Two stories have emerged on the influenza front, both dealing with potential vaccines — one specific to avian H5N1 flu and the other an all-around flu panacea.
U.S. government scientists say they have successfully tested in people a vaccine that they believe can protect against the strain of avian influenza that is spreading in birds in Asia and Russia. Health officials have been racing to develop a vaccine because they worry that, if the H5N1 strain mutates and combines with a human influenza virus to create a new virus, it could spread rapidly through the world.
Tens of millions of birds have died from infection and culling to prevent spread of the virus. As of Aug. 5 112 people have been infected, and 57 have died from the H5N1 strain of avian influenza. So far, there has been no sustained human-to-human transmission.
Dr. Anthony S. Fauci, director of the National Institute of Allergy and Infectious Diseases, said that while the vaccine that has undergone preliminary tests could be used on an emergency basis if a
pandemic developed, it would still be several months before that vaccine is tested further and, if licensed, offered to the public. He cautioned: “We don’t have all the vaccine we need to meet the possible demand. The critical issue now is, can we make enough vaccine, given the well-known inability of the vaccine industry to make enough vaccine.”

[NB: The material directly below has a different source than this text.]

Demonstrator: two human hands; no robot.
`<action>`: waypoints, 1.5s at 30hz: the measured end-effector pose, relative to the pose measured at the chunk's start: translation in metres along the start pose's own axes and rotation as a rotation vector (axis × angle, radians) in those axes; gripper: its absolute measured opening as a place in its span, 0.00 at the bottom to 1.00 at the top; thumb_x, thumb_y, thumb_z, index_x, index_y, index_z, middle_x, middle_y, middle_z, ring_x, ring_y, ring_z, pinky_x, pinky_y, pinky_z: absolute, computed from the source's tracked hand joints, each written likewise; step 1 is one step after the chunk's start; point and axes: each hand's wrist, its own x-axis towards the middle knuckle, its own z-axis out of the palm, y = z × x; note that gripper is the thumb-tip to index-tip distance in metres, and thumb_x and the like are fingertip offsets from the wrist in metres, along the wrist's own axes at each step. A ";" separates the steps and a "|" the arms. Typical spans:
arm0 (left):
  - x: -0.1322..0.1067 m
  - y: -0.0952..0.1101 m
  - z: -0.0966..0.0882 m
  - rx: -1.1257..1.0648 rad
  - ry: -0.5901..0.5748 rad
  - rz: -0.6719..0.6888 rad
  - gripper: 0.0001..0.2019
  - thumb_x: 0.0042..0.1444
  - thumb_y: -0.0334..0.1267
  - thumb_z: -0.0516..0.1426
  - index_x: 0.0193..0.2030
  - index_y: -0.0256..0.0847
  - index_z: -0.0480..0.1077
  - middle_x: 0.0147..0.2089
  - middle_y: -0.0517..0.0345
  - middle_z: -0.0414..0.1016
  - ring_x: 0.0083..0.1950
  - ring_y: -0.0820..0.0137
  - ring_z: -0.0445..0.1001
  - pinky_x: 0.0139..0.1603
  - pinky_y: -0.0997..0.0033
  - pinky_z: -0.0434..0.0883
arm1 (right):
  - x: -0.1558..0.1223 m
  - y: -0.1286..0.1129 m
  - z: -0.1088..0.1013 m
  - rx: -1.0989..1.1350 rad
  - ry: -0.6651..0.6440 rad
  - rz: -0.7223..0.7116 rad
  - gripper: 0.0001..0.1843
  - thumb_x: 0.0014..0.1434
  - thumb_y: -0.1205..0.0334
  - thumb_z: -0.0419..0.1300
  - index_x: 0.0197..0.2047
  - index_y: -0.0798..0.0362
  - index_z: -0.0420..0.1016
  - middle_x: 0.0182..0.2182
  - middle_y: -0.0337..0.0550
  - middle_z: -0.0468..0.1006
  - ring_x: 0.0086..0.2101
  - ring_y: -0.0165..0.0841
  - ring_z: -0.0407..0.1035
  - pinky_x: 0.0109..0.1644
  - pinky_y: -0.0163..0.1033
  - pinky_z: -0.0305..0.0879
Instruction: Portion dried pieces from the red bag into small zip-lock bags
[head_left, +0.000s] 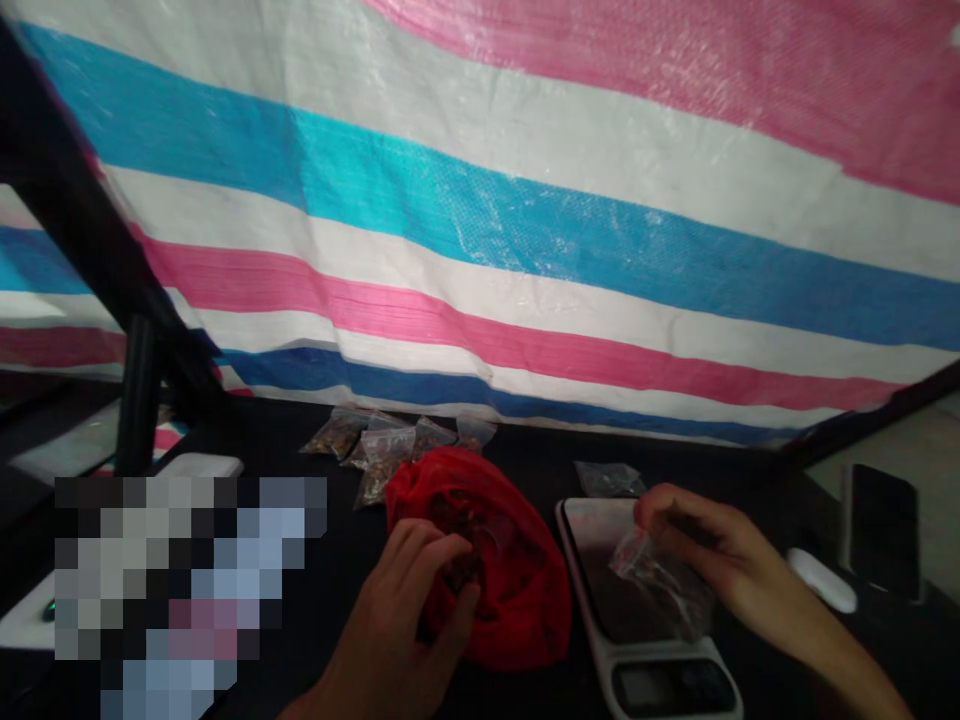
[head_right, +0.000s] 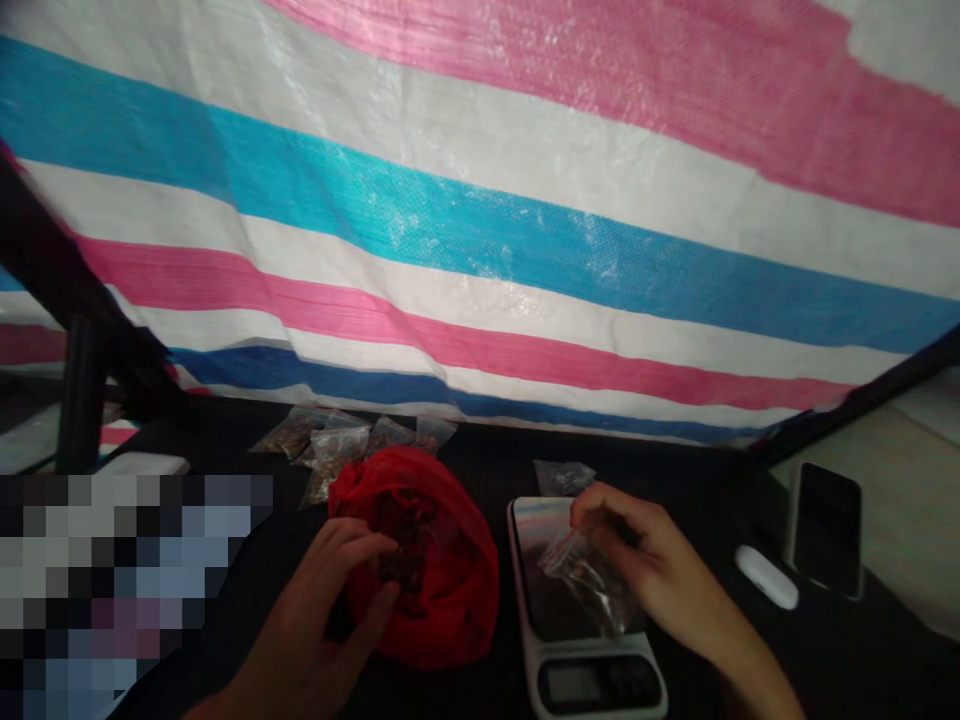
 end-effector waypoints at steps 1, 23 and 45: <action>0.001 0.001 0.001 -0.001 -0.004 0.004 0.12 0.64 0.28 0.55 0.51 0.47 0.67 0.42 0.57 0.76 0.44 0.66 0.75 0.45 0.68 0.77 | 0.001 0.007 0.000 -0.018 -0.022 0.001 0.15 0.65 0.52 0.59 0.30 0.50 0.75 0.26 0.38 0.77 0.28 0.35 0.73 0.31 0.36 0.71; 0.004 -0.010 -0.004 0.104 0.107 0.059 0.11 0.63 0.24 0.54 0.42 0.46 0.69 0.36 0.58 0.77 0.41 0.66 0.74 0.41 0.67 0.76 | -0.023 0.047 -0.002 -0.240 0.034 -0.006 0.20 0.60 0.53 0.63 0.55 0.47 0.73 0.49 0.49 0.79 0.48 0.45 0.75 0.52 0.51 0.74; 0.008 -0.001 -0.005 0.088 0.132 0.089 0.11 0.61 0.22 0.54 0.39 0.44 0.70 0.30 0.60 0.76 0.35 0.67 0.73 0.36 0.70 0.75 | -0.022 0.056 0.029 -0.306 0.115 0.005 0.23 0.55 0.58 0.69 0.53 0.45 0.72 0.43 0.45 0.80 0.42 0.43 0.77 0.46 0.48 0.75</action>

Dr. Fauci has said that tests so far have shown that the new vaccine produced a strong immune response among the small group of healthy adults under age 65 who volunteered to receive it, although the doses needed were higher than in the standard influenza vaccine offered each year. The vaccine, developed with genetic engineering techniques, is intended to protect against infection, not to treat those who are sick.
Because the vaccine is made in chicken eggs, “a potential major stumbling block” to successful mass production is the number of eggs farmers can supply to vaccine manufacturers, Dr. Fauci said.
The additional tests are needed in part to determine the optimal dose of vaccine; how many shots people will need for protection; and whether adding another ingredient called an adjuvant to the vaccine could raise the potency of lower doses, stretching the number of people that could be protected. Even when these tests are completed, more time will be needed before the U.S. Food and Drug Administration can license the human vaccine and before policy makers determine when and how it should be administered.
The United States is thought to be the only country that has produced a human vaccine against the H5N1 influenza strain. Australia, Canada, France, Japan and the United Kingdom are among countries where scientists are trying to develop human avian influenza vaccines, according to the World Health Organization.
In the United Kingdon, scientists are making a vaccine that could provide lifelong protection against all types of flu in a single vaccination. Currently, at-risk people in the UK — the elderly and ill — need annual flu shots, and there is no vaccine available yet guaranteed to beat avian influenza. Biotechnology firm Acambis, in Cambridge, U.K., says it hopes its vaccine will target numerous mutations that presently allow flu to evade attack. However, the work is very early and is years away from being tested in humans.
Each year, winter flu kills around 4,000 people in the U.K. Globally, between 500,000 and 1 million people die each year from influenza. If the avian influenza virus currently circulating in Asia were to mutate and spread from person to person, it could kill as many people as the 1918 Spanish flu, which claimed between 20 and 40 million lives.